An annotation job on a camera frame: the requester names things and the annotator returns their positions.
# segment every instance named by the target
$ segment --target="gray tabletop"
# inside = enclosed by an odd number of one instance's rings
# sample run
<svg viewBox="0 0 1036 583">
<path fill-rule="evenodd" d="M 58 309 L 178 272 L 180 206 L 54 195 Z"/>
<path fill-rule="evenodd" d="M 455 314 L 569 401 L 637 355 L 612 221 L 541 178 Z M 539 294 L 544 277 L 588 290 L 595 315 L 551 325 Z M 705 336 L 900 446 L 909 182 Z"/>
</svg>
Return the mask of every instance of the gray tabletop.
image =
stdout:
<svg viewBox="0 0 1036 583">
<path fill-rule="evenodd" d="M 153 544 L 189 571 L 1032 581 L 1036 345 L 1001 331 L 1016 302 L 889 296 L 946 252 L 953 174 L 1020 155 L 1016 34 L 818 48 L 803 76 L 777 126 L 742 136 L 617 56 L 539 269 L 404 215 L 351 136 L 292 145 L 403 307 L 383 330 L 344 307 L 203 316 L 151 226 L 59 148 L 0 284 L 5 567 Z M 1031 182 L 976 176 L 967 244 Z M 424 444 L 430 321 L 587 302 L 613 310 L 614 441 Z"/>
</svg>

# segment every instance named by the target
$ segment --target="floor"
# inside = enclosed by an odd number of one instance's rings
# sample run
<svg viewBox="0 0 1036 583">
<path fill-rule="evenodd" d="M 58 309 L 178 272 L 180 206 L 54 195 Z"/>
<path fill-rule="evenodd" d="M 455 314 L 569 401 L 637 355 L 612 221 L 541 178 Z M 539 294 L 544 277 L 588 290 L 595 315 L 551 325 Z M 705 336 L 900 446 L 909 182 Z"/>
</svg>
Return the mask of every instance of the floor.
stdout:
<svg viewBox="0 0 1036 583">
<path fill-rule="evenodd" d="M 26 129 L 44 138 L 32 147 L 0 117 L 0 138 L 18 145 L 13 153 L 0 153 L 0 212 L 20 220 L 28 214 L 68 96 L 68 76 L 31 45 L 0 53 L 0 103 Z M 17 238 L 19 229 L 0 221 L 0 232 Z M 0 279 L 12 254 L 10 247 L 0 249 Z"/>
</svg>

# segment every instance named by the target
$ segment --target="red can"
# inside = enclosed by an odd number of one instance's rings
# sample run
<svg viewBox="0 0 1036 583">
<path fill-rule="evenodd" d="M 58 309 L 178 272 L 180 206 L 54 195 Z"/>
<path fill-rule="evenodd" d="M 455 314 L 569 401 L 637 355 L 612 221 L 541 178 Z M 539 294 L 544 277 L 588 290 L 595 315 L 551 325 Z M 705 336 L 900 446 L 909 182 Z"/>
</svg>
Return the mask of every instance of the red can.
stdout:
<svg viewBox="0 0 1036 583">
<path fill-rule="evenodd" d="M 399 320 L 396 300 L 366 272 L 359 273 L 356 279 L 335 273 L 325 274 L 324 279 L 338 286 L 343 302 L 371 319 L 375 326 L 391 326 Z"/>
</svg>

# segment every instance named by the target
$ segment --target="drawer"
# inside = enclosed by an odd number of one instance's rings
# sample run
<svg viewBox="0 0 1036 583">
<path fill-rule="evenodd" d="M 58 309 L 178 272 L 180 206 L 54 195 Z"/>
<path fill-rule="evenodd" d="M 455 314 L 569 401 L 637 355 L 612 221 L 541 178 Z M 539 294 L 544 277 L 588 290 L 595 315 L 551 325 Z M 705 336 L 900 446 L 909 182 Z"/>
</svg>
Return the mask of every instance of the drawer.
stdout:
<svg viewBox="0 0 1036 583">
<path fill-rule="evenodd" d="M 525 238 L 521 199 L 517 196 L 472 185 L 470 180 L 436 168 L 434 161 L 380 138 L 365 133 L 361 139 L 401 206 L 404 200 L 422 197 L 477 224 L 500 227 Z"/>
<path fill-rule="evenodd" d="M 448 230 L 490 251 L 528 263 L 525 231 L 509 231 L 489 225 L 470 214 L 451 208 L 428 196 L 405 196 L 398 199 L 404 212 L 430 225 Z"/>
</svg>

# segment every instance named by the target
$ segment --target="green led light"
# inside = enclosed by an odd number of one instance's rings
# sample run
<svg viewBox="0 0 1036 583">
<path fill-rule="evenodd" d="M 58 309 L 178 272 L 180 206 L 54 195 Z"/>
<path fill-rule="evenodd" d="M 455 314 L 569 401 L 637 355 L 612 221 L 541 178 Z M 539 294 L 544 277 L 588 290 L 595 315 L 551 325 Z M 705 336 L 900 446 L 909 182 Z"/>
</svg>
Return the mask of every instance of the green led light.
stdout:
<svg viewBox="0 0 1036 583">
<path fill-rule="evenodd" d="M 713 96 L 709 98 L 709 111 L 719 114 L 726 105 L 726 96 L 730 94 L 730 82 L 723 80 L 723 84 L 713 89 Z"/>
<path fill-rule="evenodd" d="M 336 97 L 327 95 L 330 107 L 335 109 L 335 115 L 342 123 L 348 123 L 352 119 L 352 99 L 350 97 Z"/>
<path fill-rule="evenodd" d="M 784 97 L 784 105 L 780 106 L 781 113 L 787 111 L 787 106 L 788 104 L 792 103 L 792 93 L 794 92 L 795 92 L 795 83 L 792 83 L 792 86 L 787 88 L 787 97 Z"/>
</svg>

================================

_Brief_. When you restate the listing, keep each line identical to the original.

_Task answer_.
An annotation job on a camera frame: the requester names things and the annotator returns their positions.
# segment every instance named by the target
$ segment --target="gray tabletop"
# inside = enclosed by an odd number of one instance's rings
# sample run
<svg viewBox="0 0 1036 583">
<path fill-rule="evenodd" d="M 58 309 L 178 272 L 180 206 L 54 195 Z"/>
<path fill-rule="evenodd" d="M 455 314 L 569 401 L 637 355 L 612 221 L 541 178 Z M 539 294 L 544 277 L 588 290 L 595 315 L 551 325 Z M 705 336 L 900 446 L 909 182 Z"/>
</svg>
Return the mask of every instance of the gray tabletop.
image =
stdout:
<svg viewBox="0 0 1036 583">
<path fill-rule="evenodd" d="M 153 544 L 189 571 L 1032 581 L 1036 345 L 1001 331 L 1016 302 L 889 296 L 946 252 L 953 174 L 1020 155 L 1016 34 L 818 48 L 803 76 L 777 126 L 742 136 L 617 56 L 539 269 L 404 215 L 351 136 L 292 145 L 403 307 L 383 330 L 344 307 L 203 316 L 151 226 L 59 148 L 0 284 L 5 567 Z M 1031 182 L 976 176 L 967 244 Z M 424 444 L 430 321 L 587 302 L 613 310 L 614 441 Z"/>
</svg>

# segment every instance named by the target
$ segment --target="floor"
# inside = enclosed by an odd number of one instance's rings
# sample run
<svg viewBox="0 0 1036 583">
<path fill-rule="evenodd" d="M 58 309 L 178 272 L 180 206 L 54 195 Z"/>
<path fill-rule="evenodd" d="M 455 314 L 569 401 L 637 355 L 612 221 L 541 178 Z M 539 294 L 544 277 L 588 290 L 595 315 L 551 325 Z M 705 336 L 900 446 L 909 182 Z"/>
</svg>
Return the mask of every instance of the floor.
stdout:
<svg viewBox="0 0 1036 583">
<path fill-rule="evenodd" d="M 26 129 L 44 138 L 32 147 L 0 117 L 0 138 L 18 145 L 13 153 L 0 153 L 0 212 L 20 220 L 28 214 L 68 96 L 68 76 L 31 45 L 0 53 L 0 103 Z M 17 238 L 19 229 L 0 221 L 0 232 Z M 0 279 L 12 254 L 10 247 L 0 249 Z"/>
</svg>

# segment every instance named by the target
$ segment --target="red can"
# inside = enclosed by an odd number of one instance's rings
# sample run
<svg viewBox="0 0 1036 583">
<path fill-rule="evenodd" d="M 58 309 L 178 272 L 180 206 L 54 195 Z"/>
<path fill-rule="evenodd" d="M 455 314 L 569 401 L 637 355 L 612 221 L 541 178 Z M 539 294 L 544 277 L 588 290 L 595 315 L 551 325 Z M 705 336 L 900 446 L 909 182 Z"/>
</svg>
Return the mask of every instance of the red can.
stdout:
<svg viewBox="0 0 1036 583">
<path fill-rule="evenodd" d="M 399 320 L 396 300 L 366 272 L 359 273 L 356 279 L 335 273 L 325 274 L 324 279 L 338 286 L 343 302 L 371 319 L 375 326 L 391 326 Z"/>
</svg>

# segment every instance named by the target
$ segment --target="drawer"
# inside = enclosed by an odd number of one instance's rings
# sample run
<svg viewBox="0 0 1036 583">
<path fill-rule="evenodd" d="M 58 309 L 178 272 L 180 206 L 54 195 Z"/>
<path fill-rule="evenodd" d="M 455 314 L 569 401 L 637 355 L 612 221 L 541 178 Z M 539 294 L 544 277 L 588 290 L 595 315 L 551 325 Z M 705 336 L 900 446 L 909 182 Z"/>
</svg>
Return the mask of every instance of the drawer.
stdout:
<svg viewBox="0 0 1036 583">
<path fill-rule="evenodd" d="M 525 238 L 521 199 L 517 196 L 472 185 L 470 180 L 436 168 L 434 161 L 380 138 L 365 133 L 361 139 L 401 206 L 404 200 L 422 197 L 477 224 L 500 227 Z"/>
<path fill-rule="evenodd" d="M 448 230 L 490 251 L 528 263 L 525 231 L 509 231 L 489 225 L 470 214 L 451 208 L 428 196 L 405 196 L 398 199 L 404 212 L 430 225 Z"/>
</svg>

# segment every instance named by the target
$ segment --target="green led light"
# inside = enclosed by an odd number of one instance's rings
# sample run
<svg viewBox="0 0 1036 583">
<path fill-rule="evenodd" d="M 58 309 L 178 272 L 180 206 L 54 195 Z"/>
<path fill-rule="evenodd" d="M 455 314 L 569 401 L 637 355 L 612 221 L 541 178 Z M 539 294 L 544 277 L 588 290 L 595 315 L 551 325 Z M 705 336 L 900 446 L 909 182 Z"/>
</svg>
Return the mask of every instance of the green led light.
stdout:
<svg viewBox="0 0 1036 583">
<path fill-rule="evenodd" d="M 713 96 L 709 98 L 709 111 L 719 114 L 726 105 L 726 96 L 730 94 L 730 82 L 723 80 L 723 84 L 713 89 Z"/>
<path fill-rule="evenodd" d="M 336 97 L 327 95 L 330 107 L 335 109 L 335 115 L 342 123 L 348 123 L 352 119 L 352 99 L 350 97 Z"/>
<path fill-rule="evenodd" d="M 784 97 L 784 105 L 780 106 L 781 113 L 787 111 L 787 106 L 788 104 L 792 103 L 792 93 L 794 92 L 795 92 L 795 83 L 792 83 L 792 86 L 787 88 L 787 97 Z"/>
</svg>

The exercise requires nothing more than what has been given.